The problem is due to "leakage" from the large eigenvectors. I will present a brief analysis and then offer a solution, with code, followed by some remarks about the nature and limitations of the solution.


Analysis

Let the eigenvalues of a real symmetric matrix $\mathbb M$ be $\lambda_1,\lambda_2,\ldots,\lambda_d$ ordered by decreasing absolute value so that $|\lambda_1|\ge |\lambda_2|\ge \cdots \ge |\lambda_d|.$ The objective, as stated in a comment to the question, is to find vectors $x$ so that $\mathbb{M}x$ is relatively small. Because the mapping $x\to\mathbb{M}x$ is linear, we may focus our study of such $x$ on those of unit length.

The Spectral Theorem guarantees the existence of an orthonormal basis $\{e_1,e_2,\ldots, e_d\}$ of corresponding eigenvectors in which $x$ may be expressed as the linear combination

$$x = \xi_1 e_1 + \xi_2 e_2 + \cdots + \xi_d e_d.$$

The orthonormality assures us that

$$1 = |x|^2 = \xi_1^2 + \xi_2^2 + \cdots + \xi_d^2.$$

Applying $\mathbb M$ yields

$$\mathbb{M}x = \xi_1 \mathbb{M} e_1 + \xi_2 \mathbb{M}e_2 + \cdots \xi_d \mathbb{M}e_d = \xi_1\lambda_1 e_1 + \xi_2\lambda_2 e_2 + \cdots + \xi_d\lambda_d e_d.$$

Suppose there is some slight error in the computation of the eigenvectors $e_i,$ so that where we think we are working with the eigenvector with eigenvalue $\lambda_i,$ we really are working with a perturbation $e_i^\prime$ where

$$e_i^\prime - e_i = \alpha_{i1}e_1 + \alpha_{i2}e_2 + \cdots + \alpha_{id}e_d.$$

These aren't quite eigenvectors anymore, as we may check by applying $\mathbb M$ to them:

$$\mathbb{M}e_i^\prime = \mathbb{M}e_i + \alpha_{i1}\mathbb{M}e_1 + \cdots + \alpha_{id}\mathbb{M}e_d = \lambda_i e_i + \alpha_{i1}\lambda_1 e_1 + \cdots + \alpha_{id}\lambda_d e_d.$$

Notice, in particular, that when $\lambda_i$ is tiny compared to $\lambda_1,$ the appearance of the multiple $\alpha_{i1}\lambda_1$ of $e_1$ can hugely alter the result, even when $\alpha_{i1}$ is tiny, due to that multiplication by $\lambda_1.$ This is the crux of the matter.

The problem propagates when applying $\mathbb{M}$ to the linear combination

$$x^\prime = \xi_1 e_1^\prime + \xi_2 e_2^\prime + \cdots + \xi_d e_d^\prime,$$

which we think is $x$ (because we think the $e_i^\prime$ are the $e_i$).

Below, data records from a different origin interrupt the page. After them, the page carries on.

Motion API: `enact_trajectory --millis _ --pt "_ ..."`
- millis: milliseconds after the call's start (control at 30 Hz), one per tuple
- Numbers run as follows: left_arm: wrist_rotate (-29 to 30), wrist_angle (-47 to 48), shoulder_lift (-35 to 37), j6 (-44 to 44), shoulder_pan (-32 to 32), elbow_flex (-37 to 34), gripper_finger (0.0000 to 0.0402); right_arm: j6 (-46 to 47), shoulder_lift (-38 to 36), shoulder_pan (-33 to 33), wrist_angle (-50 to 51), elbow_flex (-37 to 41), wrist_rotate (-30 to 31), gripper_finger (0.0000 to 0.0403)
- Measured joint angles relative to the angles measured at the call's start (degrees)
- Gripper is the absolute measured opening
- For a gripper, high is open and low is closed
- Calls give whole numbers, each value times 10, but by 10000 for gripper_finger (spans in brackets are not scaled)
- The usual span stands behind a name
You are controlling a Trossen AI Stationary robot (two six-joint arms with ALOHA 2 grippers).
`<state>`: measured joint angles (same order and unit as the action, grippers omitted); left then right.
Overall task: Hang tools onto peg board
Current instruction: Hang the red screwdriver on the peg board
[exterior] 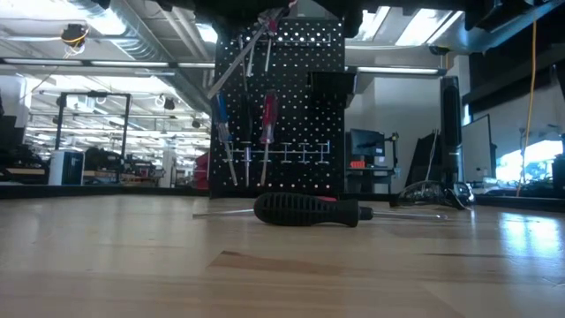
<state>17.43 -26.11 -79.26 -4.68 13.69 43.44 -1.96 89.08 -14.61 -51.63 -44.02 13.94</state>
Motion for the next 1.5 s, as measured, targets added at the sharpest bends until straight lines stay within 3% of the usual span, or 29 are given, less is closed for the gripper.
enact_trajectory --millis 133,500,600,867,1133,1300,1500 --pt "3 -1 0 -2 3 0 72 -7 0 0 -4 0 1 105" --pt "2 12 4 -4 1 2 77 -41 0 -1 6 0 35 104" --pt "14 54 20 0 -1 11 97 -52 0 -1 9 0 56 104" --pt "46 263 111 42 -1 20 178 -97 -5 0 69 -15 173 104" --pt "122 499 191 177 4 20 178 -184 14 0 147 -85 328 103" --pt "175 537 191 219 20 20 171 -258 68 0 163 -140 423 103" --pt "181 535 181 230 33 20 170 -315 120 26 176 -202 465 103"
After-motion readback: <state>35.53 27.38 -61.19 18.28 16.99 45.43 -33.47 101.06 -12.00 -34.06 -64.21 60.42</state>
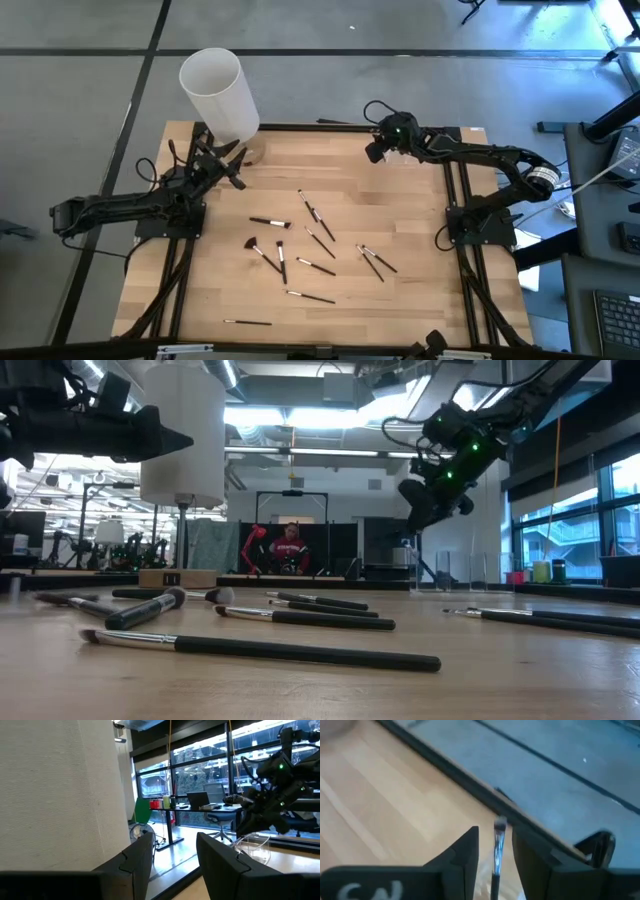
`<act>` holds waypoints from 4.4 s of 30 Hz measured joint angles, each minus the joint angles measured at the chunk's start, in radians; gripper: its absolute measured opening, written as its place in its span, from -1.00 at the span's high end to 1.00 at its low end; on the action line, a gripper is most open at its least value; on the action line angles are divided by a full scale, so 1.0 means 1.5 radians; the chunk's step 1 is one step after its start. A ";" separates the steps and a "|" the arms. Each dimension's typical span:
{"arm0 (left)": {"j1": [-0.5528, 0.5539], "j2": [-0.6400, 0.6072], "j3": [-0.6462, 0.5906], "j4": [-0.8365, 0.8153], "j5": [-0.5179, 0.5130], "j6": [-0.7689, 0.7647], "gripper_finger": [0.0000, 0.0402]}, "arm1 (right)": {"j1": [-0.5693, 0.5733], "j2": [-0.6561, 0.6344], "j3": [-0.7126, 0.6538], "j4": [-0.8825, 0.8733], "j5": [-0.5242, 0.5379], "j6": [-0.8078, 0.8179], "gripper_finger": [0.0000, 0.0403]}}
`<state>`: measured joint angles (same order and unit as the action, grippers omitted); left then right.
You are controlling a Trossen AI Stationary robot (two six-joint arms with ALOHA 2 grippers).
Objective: Put items in baskets/containers
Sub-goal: Put the eyeshadow brush into the left side of the transparent organizer
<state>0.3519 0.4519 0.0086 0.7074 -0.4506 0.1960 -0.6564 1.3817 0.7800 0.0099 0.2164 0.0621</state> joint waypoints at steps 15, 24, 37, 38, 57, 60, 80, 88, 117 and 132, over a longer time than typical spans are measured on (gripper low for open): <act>0.000 0.000 0.000 0.016 -0.003 0.018 0.26 | 0.199 0.133 0.236 -0.136 0.010 0.160 0.57; 0.000 0.000 0.000 0.030 -0.015 0.043 0.26 | 0.278 0.356 0.508 -0.375 -0.034 0.152 0.57; 0.000 0.000 0.000 0.030 -0.013 0.053 0.26 | 0.305 0.559 0.688 -0.453 -0.182 0.145 0.57; 0.000 0.000 0.000 0.030 -0.013 0.053 0.26 | 0.306 0.562 0.690 -0.452 -0.182 0.145 0.57; 0.000 0.000 0.000 0.030 -0.013 0.053 0.26 | 0.341 0.574 0.690 -0.443 -0.098 0.183 0.29; 0.000 0.000 0.000 0.030 -0.013 0.053 0.26 | 0.346 0.586 0.690 -0.440 -0.077 0.181 0.34; 0.000 0.000 0.000 0.030 -0.013 0.052 0.26 | 0.337 0.622 0.692 -0.443 -0.122 0.176 0.94; 0.000 0.000 0.000 0.030 -0.013 0.052 0.26 | 0.313 0.618 0.690 -0.411 -0.204 0.166 0.87; 0.000 0.003 0.000 0.036 0.001 0.017 0.26 | 0.224 0.235 0.285 -0.198 -0.179 0.222 0.89; 0.000 0.004 0.000 0.055 -0.001 0.050 0.26 | 0.235 0.601 0.778 -0.577 -0.180 0.231 0.42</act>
<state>0.3515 0.4583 0.0082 0.7901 -0.4525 0.2717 -0.3035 2.2832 1.9468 -0.8550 -0.0541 0.4084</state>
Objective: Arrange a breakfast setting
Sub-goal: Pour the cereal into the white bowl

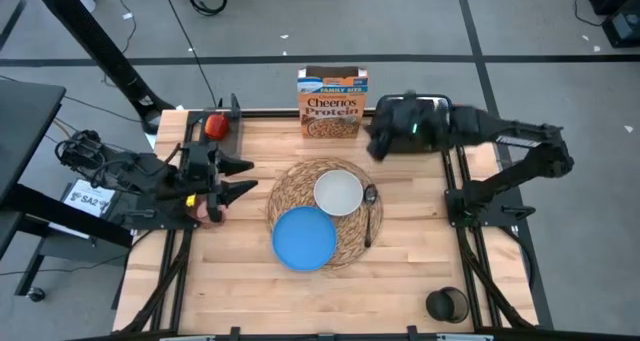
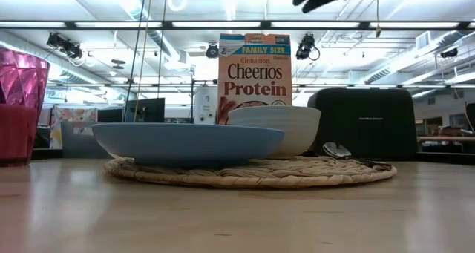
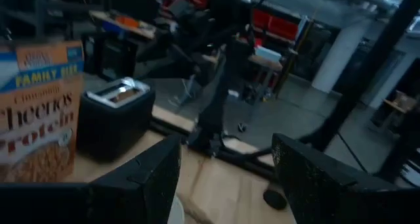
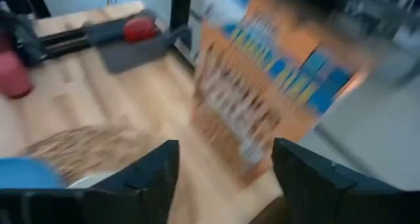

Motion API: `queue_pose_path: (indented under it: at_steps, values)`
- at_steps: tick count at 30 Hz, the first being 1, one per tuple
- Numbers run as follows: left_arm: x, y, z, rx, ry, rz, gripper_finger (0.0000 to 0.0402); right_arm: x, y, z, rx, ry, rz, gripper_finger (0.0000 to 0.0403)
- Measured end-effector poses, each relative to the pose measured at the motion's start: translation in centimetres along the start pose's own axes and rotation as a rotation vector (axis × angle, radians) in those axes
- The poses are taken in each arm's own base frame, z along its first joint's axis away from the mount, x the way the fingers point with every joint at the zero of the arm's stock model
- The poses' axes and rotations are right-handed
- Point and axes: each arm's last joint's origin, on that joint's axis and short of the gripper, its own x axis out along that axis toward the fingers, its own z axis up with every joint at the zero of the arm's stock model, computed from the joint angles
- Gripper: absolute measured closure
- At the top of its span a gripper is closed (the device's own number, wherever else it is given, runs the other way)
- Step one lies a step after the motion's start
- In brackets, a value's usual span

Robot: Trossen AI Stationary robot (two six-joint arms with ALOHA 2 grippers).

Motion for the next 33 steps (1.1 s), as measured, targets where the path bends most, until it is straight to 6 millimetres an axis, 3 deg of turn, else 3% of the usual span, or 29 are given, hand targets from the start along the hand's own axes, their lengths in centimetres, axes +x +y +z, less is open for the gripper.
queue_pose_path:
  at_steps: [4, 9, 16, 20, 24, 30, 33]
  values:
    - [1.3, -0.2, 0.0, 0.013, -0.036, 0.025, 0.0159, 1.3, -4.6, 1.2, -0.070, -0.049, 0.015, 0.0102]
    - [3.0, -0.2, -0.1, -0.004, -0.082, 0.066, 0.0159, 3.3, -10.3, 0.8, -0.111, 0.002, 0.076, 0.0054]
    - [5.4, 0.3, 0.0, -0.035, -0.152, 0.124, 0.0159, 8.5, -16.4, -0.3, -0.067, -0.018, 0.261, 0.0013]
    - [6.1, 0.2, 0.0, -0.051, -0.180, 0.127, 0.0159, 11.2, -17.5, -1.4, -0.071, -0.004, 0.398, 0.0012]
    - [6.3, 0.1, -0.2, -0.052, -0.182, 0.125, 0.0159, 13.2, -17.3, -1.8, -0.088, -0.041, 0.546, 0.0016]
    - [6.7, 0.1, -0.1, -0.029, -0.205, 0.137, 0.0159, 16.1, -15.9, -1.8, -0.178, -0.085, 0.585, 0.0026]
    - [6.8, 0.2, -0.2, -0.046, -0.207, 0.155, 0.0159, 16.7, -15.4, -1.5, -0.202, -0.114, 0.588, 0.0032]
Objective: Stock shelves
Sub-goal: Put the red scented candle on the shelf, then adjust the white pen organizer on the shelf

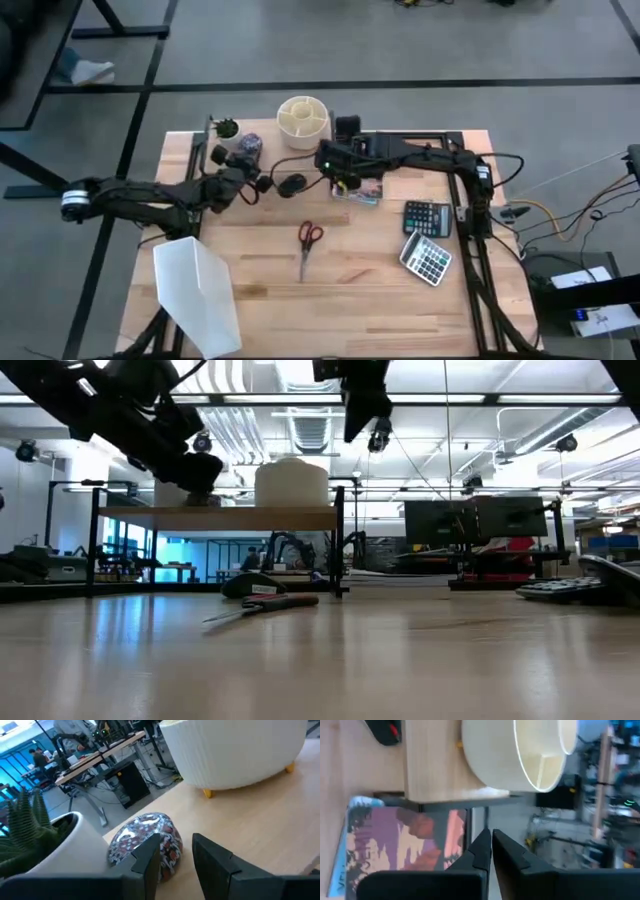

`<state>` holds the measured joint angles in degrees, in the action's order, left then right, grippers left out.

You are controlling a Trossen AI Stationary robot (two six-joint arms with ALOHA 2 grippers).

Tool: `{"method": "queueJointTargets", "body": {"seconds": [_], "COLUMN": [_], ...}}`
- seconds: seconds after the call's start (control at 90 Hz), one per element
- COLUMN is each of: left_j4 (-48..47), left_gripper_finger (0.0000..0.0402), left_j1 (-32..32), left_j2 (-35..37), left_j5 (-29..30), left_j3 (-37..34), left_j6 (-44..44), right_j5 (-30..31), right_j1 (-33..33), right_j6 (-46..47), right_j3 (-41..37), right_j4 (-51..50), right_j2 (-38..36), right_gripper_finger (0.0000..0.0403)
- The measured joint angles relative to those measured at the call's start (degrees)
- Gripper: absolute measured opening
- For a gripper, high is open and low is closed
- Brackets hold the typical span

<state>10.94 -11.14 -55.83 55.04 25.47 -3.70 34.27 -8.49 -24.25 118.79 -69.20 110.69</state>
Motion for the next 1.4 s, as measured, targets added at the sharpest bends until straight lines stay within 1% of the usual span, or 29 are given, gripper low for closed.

Applying $\mathbb{M}$ separately to each of the $e_i^\prime$ on the right "leaks" potentially large multiples of $e_1$ into the result.


Solution

Fortunately there's a simple solution: remove the unexpected eigenvectors from the result. When (say) the first $k$ coefficients of $x$ are zero, $\xi_1=\xi_2=\cdots=\xi_k,$ then *there should not be any multiples of $e_1$ through $e_k$ in $\mathbb{M} x.$ We can remove them by projecting the result of $\mathbb{M}x$ onto the space generated by $e_{k+1},\ldots, e_d.$

This doesn't quite get us the correct value of $\mathbb{M}x,$ because of the "leakage" among the smaller eigenvectors. For instance, applying $\mathbb{M}$ to $x=e_d$ yields a linear combination of all the $e_i.$ Projecting out the first $k$ eigenvectors leaves us still with a linear combination

$$\lambda_{k+1}\alpha_{d,k+1} e_{k+1} + \lambda_{k+2}\alpha_{d,k+2} e_{k+2} + \cdots + \lambda_{d}(1+\alpha_{d,d}) e_{d}.$$

However, if (a) $|\lambda_{k+1}| \approx |\lambda_{k+2}| \approx \cdots \approx |\lambda_d|$ are of comparable orders of magnitude and (b) the $\alpha_{d,*}$ coefficients are all relatively small, the result will still be reasonably accurate.

Example

Let's see how this works with the matrix $\mathbb M$ of the question. Here $k=8$ and $\lambda_1\approx 1111$ and $\lambda_2 \approx 5\times 10^{-8}$ are much greater than any of the other eigenvectors. The appearance of tiny negative eigenvalues in a setting where (one assumes) non-negative values are expected is further evidence that the last six (really seven) eigenvalues might just be noisy versions of zero.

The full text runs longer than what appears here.